Work instructions
Copy the lines word for word. Begin at the line that contains "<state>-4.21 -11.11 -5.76" and end with the final line of the data.

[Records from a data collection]
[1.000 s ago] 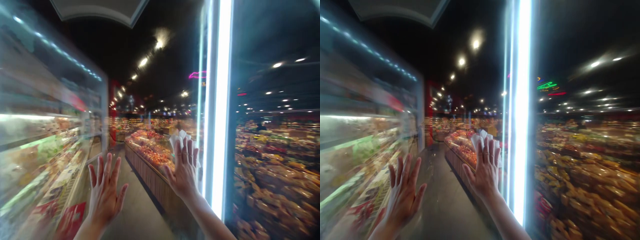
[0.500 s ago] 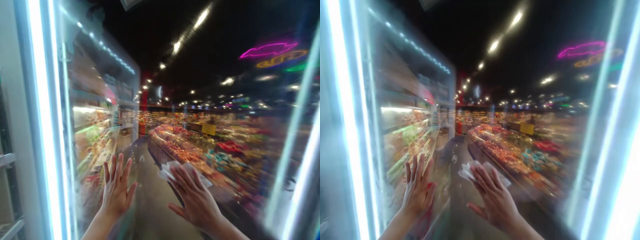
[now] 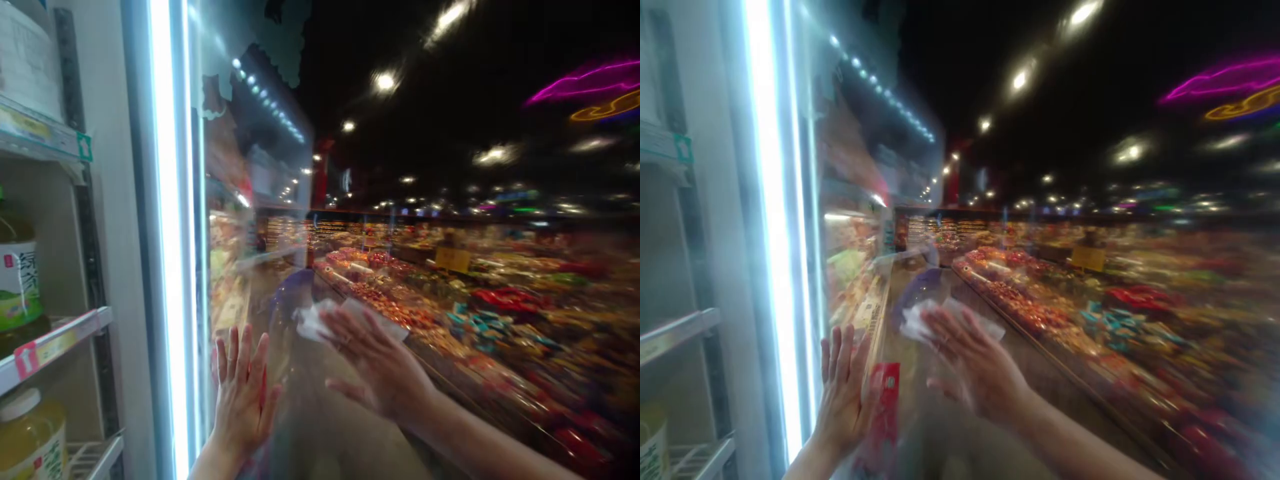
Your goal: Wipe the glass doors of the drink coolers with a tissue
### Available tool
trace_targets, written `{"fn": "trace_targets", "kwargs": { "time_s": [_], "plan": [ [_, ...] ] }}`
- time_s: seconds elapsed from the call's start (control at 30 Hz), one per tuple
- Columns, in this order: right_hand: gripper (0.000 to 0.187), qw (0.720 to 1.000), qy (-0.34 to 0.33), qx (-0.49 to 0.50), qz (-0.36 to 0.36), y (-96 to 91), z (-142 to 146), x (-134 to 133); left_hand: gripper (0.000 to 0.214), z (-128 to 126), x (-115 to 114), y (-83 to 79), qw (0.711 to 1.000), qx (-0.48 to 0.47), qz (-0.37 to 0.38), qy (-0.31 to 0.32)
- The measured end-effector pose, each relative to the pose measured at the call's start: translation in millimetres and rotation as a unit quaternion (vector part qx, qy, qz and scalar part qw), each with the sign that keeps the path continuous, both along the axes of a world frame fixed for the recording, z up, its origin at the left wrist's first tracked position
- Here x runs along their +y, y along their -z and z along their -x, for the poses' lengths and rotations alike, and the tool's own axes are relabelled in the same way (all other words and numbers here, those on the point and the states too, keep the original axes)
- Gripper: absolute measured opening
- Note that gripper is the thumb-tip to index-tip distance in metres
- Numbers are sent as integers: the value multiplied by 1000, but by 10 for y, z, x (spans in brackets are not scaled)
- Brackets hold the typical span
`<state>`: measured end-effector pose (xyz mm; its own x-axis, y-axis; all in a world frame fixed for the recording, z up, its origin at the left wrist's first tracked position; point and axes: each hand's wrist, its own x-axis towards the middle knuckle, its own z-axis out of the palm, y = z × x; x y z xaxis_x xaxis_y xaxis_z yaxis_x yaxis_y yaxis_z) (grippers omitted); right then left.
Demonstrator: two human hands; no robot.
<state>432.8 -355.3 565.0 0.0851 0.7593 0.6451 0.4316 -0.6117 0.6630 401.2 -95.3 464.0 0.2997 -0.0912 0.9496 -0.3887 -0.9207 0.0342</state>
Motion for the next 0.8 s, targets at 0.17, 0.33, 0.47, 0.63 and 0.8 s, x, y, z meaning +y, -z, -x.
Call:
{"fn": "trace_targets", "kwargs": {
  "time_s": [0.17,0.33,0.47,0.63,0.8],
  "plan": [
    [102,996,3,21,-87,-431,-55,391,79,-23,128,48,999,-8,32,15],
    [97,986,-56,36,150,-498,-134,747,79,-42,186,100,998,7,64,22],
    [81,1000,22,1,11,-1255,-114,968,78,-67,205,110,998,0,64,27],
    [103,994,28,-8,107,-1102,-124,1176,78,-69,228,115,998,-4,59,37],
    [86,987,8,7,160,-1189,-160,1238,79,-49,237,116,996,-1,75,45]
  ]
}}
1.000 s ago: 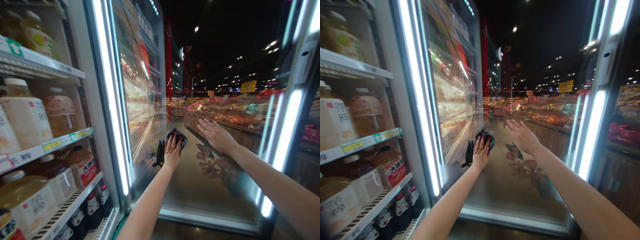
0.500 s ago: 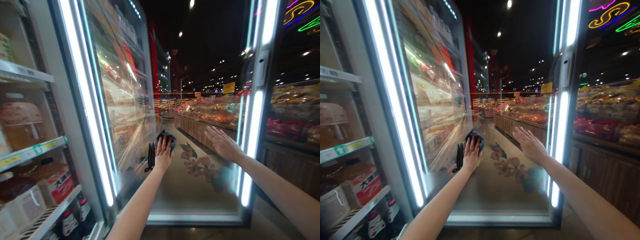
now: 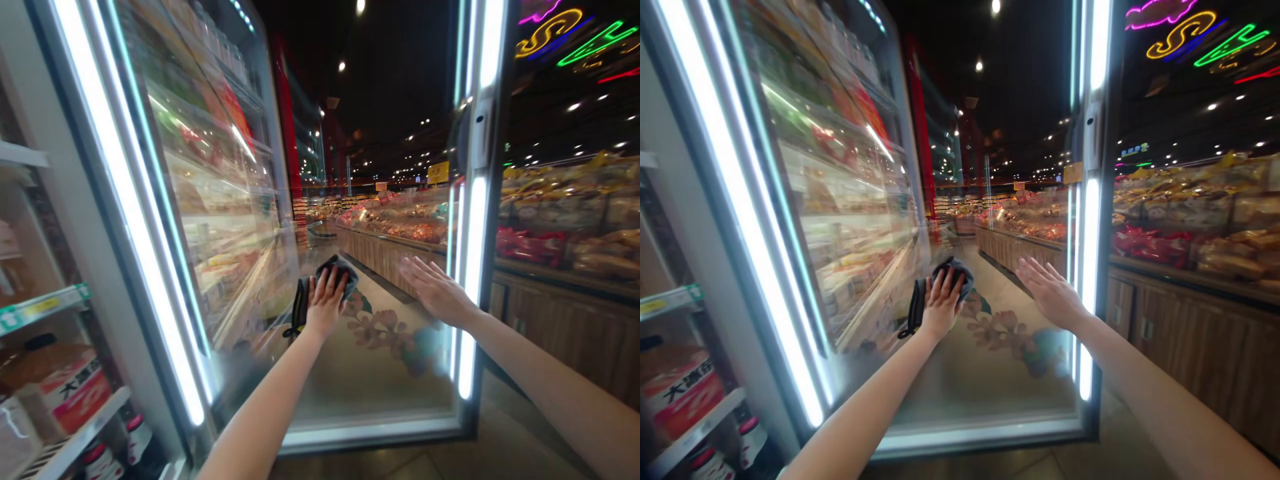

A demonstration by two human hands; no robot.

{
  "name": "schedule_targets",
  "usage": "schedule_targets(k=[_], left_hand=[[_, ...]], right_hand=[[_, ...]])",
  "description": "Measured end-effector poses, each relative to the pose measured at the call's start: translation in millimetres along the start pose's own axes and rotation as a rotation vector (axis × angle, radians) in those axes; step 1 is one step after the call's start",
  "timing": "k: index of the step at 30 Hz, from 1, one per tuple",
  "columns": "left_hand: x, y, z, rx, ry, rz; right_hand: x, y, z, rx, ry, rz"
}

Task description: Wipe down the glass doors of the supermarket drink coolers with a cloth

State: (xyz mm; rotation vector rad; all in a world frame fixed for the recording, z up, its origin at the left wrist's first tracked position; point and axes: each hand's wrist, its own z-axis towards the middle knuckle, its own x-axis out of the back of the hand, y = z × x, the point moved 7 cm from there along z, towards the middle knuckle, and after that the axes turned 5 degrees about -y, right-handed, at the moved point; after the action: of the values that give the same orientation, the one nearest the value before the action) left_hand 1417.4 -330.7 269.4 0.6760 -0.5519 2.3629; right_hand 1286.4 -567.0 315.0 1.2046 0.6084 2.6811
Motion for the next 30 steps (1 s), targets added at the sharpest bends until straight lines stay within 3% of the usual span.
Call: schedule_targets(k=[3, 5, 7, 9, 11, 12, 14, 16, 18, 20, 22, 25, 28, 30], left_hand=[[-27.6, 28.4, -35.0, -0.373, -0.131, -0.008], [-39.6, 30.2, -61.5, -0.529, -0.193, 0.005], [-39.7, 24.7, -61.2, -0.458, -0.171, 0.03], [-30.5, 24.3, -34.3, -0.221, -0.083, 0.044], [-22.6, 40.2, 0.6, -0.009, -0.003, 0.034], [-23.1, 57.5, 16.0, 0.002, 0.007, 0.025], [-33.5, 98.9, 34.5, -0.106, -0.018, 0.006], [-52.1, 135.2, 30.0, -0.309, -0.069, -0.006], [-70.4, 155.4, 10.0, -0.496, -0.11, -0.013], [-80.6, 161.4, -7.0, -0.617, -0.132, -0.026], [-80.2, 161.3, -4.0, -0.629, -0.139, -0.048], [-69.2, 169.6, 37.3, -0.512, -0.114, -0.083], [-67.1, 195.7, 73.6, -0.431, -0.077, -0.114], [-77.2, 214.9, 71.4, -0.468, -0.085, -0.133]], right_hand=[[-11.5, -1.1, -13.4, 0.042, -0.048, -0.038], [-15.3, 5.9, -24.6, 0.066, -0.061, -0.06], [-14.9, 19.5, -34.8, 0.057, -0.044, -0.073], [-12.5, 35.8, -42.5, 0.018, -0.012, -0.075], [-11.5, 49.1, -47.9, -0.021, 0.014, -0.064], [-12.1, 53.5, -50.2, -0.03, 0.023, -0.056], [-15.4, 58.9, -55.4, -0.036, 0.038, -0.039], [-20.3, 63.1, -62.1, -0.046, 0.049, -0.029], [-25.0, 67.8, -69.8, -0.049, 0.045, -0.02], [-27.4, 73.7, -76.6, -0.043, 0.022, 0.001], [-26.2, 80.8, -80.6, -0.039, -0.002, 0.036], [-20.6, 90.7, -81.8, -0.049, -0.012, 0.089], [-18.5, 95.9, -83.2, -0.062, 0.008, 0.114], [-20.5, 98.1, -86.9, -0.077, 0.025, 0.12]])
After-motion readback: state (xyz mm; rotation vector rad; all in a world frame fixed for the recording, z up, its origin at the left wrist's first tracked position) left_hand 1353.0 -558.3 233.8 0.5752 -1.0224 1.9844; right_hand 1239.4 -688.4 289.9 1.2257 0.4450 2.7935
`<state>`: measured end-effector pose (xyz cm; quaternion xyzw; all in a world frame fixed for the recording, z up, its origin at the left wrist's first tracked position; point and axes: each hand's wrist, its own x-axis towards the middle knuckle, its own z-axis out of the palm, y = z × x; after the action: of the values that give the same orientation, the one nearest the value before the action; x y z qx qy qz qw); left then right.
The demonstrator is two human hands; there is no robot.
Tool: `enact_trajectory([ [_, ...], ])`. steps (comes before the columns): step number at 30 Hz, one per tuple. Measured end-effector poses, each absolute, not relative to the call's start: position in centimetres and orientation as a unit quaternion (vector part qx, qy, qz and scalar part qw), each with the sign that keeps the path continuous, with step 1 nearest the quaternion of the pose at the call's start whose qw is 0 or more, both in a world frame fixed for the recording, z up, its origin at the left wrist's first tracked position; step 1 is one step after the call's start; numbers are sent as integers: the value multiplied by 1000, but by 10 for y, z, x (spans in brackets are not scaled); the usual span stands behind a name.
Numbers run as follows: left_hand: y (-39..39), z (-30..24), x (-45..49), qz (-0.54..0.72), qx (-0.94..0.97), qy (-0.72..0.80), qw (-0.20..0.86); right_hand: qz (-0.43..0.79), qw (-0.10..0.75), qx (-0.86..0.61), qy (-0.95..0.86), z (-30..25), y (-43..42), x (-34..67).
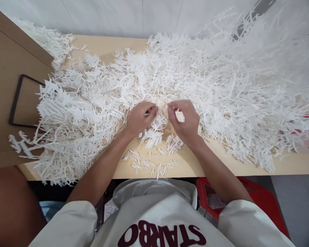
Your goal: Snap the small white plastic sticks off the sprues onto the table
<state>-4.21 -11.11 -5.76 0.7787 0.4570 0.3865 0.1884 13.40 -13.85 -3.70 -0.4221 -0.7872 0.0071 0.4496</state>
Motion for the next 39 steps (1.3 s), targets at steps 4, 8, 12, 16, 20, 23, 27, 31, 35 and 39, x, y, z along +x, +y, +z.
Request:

Your solution
<state>-4.21 -11.11 -5.76 0.7787 0.4570 0.3865 0.1884 13.40 -13.85 -3.70 -0.4221 -0.7872 0.0071 0.4496</state>
Motion for the next 39 steps (1.3 s), targets at steps 4, 8, 12, 16, 20, 23, 27, 31, 35 and 39, x, y, z along +x, +y, +z.
Request:

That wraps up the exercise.